The Effect of Carbon Dioxide on the Cycle Life and Electrolyte Stability of Li-Ion Full Cells Containing Silicon Alloy

Carbon dioxide is shown to be an effective additive to standard Li-ion electrolyte for extending the cycle life of full pouch cells containing an engineered silicon alloy. CO2 was introduced to pouch cells by adding a few milligrams of dry ice to cells before sealing. The cells contained composite negative electrodes formulated with 15 to 17 wt% of an engineered silicon alloy and a LiCoO2 positive electrode. Parasitic electrolyte reactions were measured in-situ by isothermal micro-calorimetry and high precision coulometry and compared to cells containing 1-fluoro ethylene carbonate (FEC).
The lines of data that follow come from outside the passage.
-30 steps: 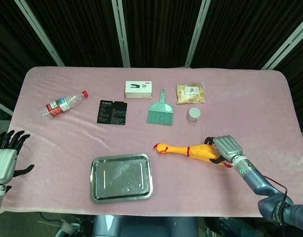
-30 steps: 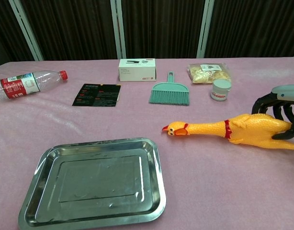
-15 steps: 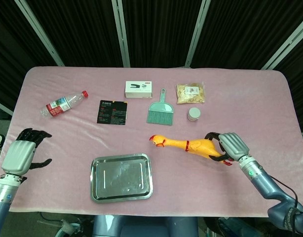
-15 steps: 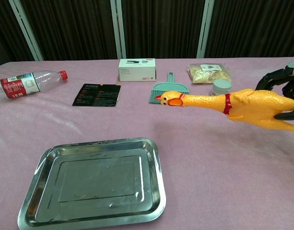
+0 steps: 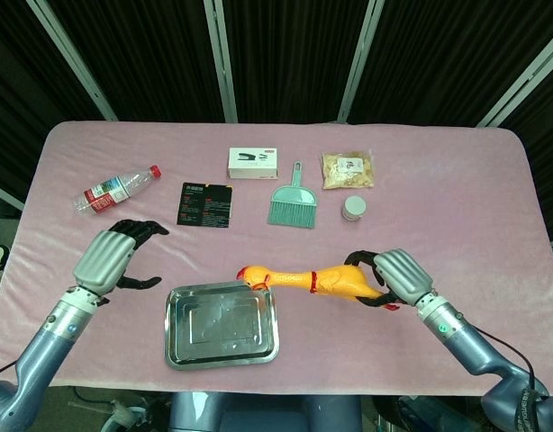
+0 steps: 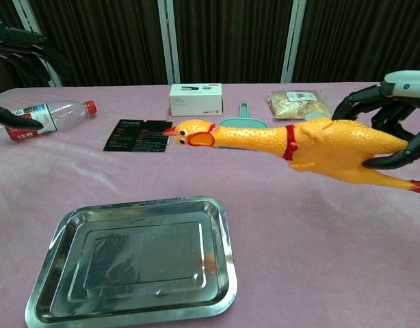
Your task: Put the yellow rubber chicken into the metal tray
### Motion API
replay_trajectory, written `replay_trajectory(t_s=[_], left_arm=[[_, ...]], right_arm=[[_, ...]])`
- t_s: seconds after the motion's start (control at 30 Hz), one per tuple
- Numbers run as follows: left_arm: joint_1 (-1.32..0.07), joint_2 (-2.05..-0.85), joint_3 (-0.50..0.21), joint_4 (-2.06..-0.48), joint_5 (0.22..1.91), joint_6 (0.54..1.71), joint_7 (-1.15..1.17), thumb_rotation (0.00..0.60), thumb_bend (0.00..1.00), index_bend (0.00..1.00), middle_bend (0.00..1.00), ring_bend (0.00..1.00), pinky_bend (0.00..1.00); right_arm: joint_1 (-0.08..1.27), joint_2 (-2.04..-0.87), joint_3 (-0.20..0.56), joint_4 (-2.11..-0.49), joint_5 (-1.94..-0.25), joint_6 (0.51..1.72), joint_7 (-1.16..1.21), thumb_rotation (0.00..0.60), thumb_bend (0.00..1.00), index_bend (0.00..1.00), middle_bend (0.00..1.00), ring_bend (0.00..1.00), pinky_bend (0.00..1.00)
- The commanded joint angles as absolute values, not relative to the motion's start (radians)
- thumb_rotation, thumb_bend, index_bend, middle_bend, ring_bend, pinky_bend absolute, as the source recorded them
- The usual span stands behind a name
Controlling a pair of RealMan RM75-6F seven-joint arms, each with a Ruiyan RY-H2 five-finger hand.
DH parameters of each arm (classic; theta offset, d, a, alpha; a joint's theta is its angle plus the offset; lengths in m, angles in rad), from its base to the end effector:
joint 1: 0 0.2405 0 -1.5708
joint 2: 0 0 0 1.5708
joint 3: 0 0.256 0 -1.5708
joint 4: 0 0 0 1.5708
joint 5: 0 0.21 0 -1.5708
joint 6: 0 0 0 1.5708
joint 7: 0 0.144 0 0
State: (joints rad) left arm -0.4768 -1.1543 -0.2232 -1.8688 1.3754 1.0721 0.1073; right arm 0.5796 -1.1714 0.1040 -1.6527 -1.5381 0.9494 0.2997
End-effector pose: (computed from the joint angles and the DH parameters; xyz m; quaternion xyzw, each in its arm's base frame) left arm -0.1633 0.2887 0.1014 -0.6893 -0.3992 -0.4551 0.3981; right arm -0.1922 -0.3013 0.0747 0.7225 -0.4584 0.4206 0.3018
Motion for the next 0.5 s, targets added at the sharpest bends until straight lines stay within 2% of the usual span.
replay_trajectory(t_s=[0.03, 0.17, 0.33, 0.43, 0.5], left_arm=[[-0.541, -1.175, -0.271, -1.906, 1.294, 1.016, 0.138, 0.596, 0.05, 0.26, 0.25, 0.25, 0.24], [-0.594, -1.220, -0.299, -1.913, 1.209, 0.998, 0.210, 0.532, 0.05, 0.26, 0.24, 0.25, 0.24], [-0.662, -1.279, -0.321, -1.921, 1.103, 0.986, 0.306, 0.394, 0.03, 0.27, 0.24, 0.25, 0.24], [-0.696, -1.311, -0.332, -1.927, 1.045, 0.989, 0.350, 0.355, 0.03, 0.27, 0.24, 0.25, 0.24], [-0.716, -1.333, -0.336, -1.929, 1.007, 0.995, 0.372, 0.355, 0.03, 0.27, 0.24, 0.25, 0.24]], right_arm=[[0.608, -1.193, 0.144, -1.712, -1.461, 0.924, 0.210, 0.600, 0.43, 0.95, 0.76, 0.70, 0.76], [0.641, -1.218, 0.186, -1.745, -1.357, 0.897, 0.101, 0.600, 0.44, 0.95, 0.76, 0.71, 0.76], [0.685, -1.256, 0.229, -1.772, -1.210, 0.884, -0.038, 0.600, 0.44, 0.96, 0.77, 0.71, 0.76], [0.710, -1.286, 0.247, -1.778, -1.134, 0.896, -0.116, 0.600, 0.45, 0.96, 0.77, 0.71, 0.76], [0.726, -1.307, 0.257, -1.776, -1.084, 0.903, -0.156, 0.600, 0.45, 0.96, 0.77, 0.71, 0.76]])
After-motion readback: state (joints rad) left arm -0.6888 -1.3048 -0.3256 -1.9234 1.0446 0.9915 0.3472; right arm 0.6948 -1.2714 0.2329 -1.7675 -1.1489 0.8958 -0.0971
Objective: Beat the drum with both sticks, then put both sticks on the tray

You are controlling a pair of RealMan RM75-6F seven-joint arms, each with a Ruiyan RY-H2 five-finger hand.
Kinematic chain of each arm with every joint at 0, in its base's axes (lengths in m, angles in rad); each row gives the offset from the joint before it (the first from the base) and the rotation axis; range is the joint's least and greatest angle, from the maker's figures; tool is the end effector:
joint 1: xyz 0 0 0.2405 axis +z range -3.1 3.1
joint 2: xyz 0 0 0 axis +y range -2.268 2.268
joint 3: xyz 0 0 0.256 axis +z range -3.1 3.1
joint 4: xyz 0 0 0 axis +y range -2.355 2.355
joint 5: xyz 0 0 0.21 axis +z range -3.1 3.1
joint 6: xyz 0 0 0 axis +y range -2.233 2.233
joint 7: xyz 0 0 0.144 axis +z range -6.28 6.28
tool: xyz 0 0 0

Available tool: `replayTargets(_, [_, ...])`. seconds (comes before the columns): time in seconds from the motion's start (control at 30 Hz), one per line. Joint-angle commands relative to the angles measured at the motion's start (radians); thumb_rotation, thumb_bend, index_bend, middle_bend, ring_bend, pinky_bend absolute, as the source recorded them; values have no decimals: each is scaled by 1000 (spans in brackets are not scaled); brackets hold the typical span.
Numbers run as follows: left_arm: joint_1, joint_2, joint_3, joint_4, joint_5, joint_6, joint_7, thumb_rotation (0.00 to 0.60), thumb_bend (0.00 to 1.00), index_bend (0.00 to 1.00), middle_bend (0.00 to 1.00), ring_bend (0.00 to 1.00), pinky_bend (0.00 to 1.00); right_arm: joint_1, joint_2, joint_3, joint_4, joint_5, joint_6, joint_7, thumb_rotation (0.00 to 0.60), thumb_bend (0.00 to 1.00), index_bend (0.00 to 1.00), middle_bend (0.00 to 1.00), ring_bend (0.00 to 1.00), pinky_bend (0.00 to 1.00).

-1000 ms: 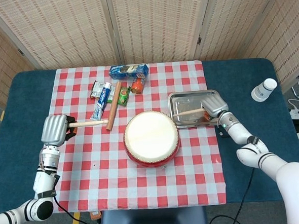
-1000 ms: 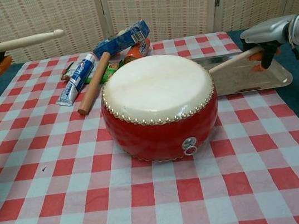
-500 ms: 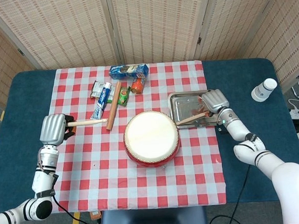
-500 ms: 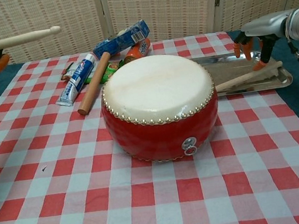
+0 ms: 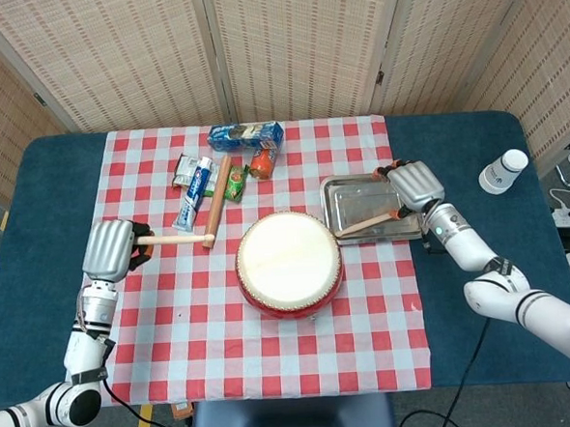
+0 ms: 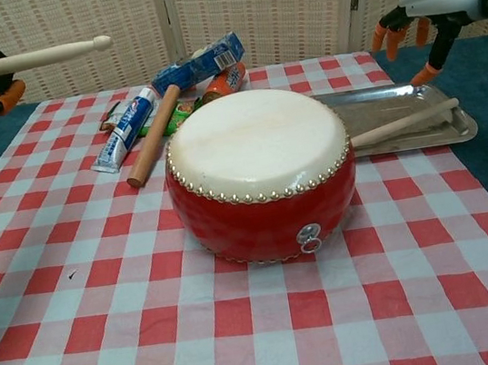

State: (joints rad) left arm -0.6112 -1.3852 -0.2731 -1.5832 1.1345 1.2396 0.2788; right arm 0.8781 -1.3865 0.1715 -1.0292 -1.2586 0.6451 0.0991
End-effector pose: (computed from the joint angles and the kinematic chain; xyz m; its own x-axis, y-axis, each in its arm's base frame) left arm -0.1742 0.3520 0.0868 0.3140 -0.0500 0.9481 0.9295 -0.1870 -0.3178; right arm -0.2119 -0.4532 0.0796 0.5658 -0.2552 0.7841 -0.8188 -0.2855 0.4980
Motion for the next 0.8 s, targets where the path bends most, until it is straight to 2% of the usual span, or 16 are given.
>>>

Extended cycling of cells containing CO2 were compared to cells containing FEC. Cell gas generation and gas consumption were measured by applying the Archimedes principle. A new approach using small tubes in pouch cells to differentiate volume changes from gassing and solid expansion is introduced. Cells with CO2 showed significantly lower parasitic thermal power, improved coulombic efficiency and better capacity retention compared to cells containing electrolytes with FEC. The gas generation/consumption experiments showed that Si alloy reacts with CO2 during cycling until it is fully consumed. Combining FEC and CO2 reduces the consumption rate of CO2. Microscopy of cross-sectioned cycled electrodes showed a thin SEI layer and minimal silicon alloy erosion. The combined work establishes CO2 as a powerful precursor to an effective SEI layer on silicon alloys. Finally, CO2 is shown to be an effective SEI former for graphite in EC-free electrolytes.